Tim Peters tim.one@comcast.net
Thu, 01 Aug 2002 15:05:16 -0400


[Guido, pins the blame on PyFrame_New -- cool!]
> ...
> Suggestion: doesn't test_longexp create some frames with a very large
> number of local variables?  Then PyFrame_New could spend a lot of time
> in this loop:
>
> 	while (--extras >= 0)
> 		f->f_localsplus[extras] = NULL;

In my poor man's profiling <wink>, I ran the self-contained test case posted
eariler under the debugger with REPS=120000, and since the "sort" part takes
20 seconds then, there was lots of opportunity to break at random times (the
MSVC debugger lets you do that, i.e. click a button that means "I don't care
where you are, break *now*").  It was always in that loop when it broke, and
extras always started life at 120000 before that loop.  Yikes!

> There's a free list of frames, and PyFrame_New picks the first frame
> on the free list.  It grows the space for locals if necessary, but it
> never shrinks it.
>
> Back to Tim -- does this make sense?  Should we attempt to fix it?

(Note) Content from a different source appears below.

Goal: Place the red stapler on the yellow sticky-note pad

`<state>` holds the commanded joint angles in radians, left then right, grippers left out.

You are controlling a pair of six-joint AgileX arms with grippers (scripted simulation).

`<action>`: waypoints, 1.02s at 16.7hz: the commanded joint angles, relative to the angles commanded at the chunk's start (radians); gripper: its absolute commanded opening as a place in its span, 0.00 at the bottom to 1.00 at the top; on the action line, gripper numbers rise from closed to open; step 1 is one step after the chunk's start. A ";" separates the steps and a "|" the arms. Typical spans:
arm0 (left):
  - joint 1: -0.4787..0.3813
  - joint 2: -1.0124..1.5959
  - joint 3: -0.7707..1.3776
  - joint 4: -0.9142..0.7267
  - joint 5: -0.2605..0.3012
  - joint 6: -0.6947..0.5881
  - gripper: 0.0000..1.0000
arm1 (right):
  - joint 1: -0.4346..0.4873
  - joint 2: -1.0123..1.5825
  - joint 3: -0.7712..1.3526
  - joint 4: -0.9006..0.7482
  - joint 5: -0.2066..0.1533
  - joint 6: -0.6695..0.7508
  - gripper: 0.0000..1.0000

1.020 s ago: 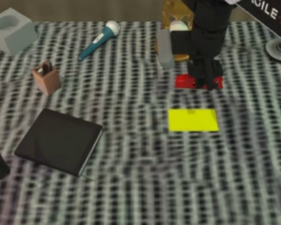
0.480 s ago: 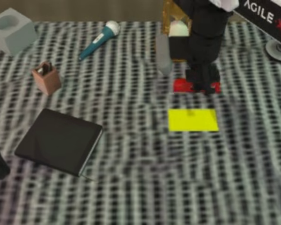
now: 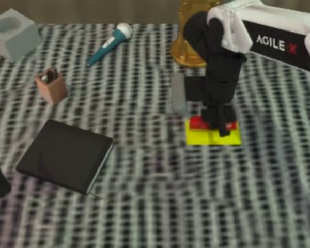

I can't make sufficient time to think about this, but I suspect a principled
fix is simply to delete these two lines:

		else
			extras = f->ob_size;

The number of extras the code object actually needs was already computed
correctly earlier, via

	extras = code->co_stacksize + code->co_nlocals + ncells + nfrees;

and there's no point clearing any more than that original value.  IOW, I
don't think it hurts to have a big old frame left on the freelist, the pain
comes from clearing out more slots in it than the *current* code object
uses.

A quick test of this showed it cured the test_longexp + test_sort speed
problem, and the regression suite ran without problems.

If someone understands this code well enough to finish thinking about
whether that's a correct thing to do, please do!